Re: regression: data corruption with ext4 on LUKS on nvme with torvalds master

From: Alex Xu (Hello71)
Date: Sat May 08 2021 - 22:30:13 EST


Excerpts from Alex Xu (Hello71)'s message of May 8, 2021 1:54 pm:
> Hi all,
>
> Using torvalds master, I recently encountered data corruption on my ext4
> volume on LUKS on NVMe. Specifically, during heavy writes, the system
> partially hangs; SysRq-W shows that processes are blocked in the kernel
> on I/O. After forcibly rebooting, chunks of files are replaced with
> other, unrelated data.
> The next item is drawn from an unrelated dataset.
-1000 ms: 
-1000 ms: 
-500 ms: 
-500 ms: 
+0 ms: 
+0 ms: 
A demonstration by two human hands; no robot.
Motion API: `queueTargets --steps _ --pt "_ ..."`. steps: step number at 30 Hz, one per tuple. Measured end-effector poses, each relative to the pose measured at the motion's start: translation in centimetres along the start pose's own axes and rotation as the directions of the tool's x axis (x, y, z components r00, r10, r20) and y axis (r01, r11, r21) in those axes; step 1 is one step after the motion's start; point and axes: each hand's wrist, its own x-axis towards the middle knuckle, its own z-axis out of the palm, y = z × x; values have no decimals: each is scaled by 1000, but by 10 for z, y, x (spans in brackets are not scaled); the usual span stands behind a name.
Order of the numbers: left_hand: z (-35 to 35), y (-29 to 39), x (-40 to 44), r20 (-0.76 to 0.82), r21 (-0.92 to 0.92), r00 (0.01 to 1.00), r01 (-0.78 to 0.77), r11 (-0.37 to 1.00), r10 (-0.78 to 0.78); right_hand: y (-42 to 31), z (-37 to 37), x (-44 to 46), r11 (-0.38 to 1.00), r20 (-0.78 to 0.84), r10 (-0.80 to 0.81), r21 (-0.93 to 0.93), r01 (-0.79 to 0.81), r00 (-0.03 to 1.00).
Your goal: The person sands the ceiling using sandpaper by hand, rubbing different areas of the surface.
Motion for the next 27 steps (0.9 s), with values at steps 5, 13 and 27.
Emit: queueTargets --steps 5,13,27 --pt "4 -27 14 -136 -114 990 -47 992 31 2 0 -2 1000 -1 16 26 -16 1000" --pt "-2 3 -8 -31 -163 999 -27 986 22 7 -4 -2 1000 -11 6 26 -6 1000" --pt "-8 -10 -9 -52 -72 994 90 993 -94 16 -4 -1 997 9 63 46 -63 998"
I'm not sure exactly what the data is; some of it
> is unknown binary data, but in at least one case, a list of file paths
> was inserted into a file, indicating that the data is misdirected after
> encryption.
>
> This issue appears to affect files receiving writes in the temporal
> vicinity of the hang, but affects both new and old data: for example, my
> shell history file was corrupted up to many months before.
>
> The drive reports no SMART issues.
>
> I believe this is a regression in the kernel related to something merged
> in the last few days, as it consistently occurs with my most recent
> kernel versions, but disappears when reverting to an older kernel.
>
> I haven't investigated further, such as by bisecting. I hope this is
> sufficient information to give someone a lead on the issue, and if it is
> a bug, nail it down before anybody else loses data.
>
> Regards,
> Alex.
>

I found the following test to reproduce a hang, which I guess may be the
cause:

host$ cd /tmp
host$ truncate -s 10G drive
host$ qemu-system-x86_64 -drive format=raw,file=drive,if=none,id=drive -device nvme,drive=drive,serial=1 [... more VM setup options]
guest$ cryptsetup luksFormat /dev/nvme0n1
[accept warning, use any password]
guest$ cryptsetup open /dev/nvme0n1
[enter password]
guest$ mkfs.ext4 /dev/mapper/test
[normal output...]
Creating journal (16384 blocks): [hangs forever]

I bisected this issue to:

cd2c7545ae1beac3b6aae033c7f31193b3255946 is the first bad commit
commit cd2c7545ae1beac3b6aae033c7f31193b3255946
Author: Changheun Lee <nanich.lee@xxxxxxxxxxx>
Date: Mon May 3 18:52:03 2021 +0900

bio: limit bio max size

I didn't try reverting this commit or further reducing the test case.
Let me know if you need my kernel config or other information.

Regards,
Alex.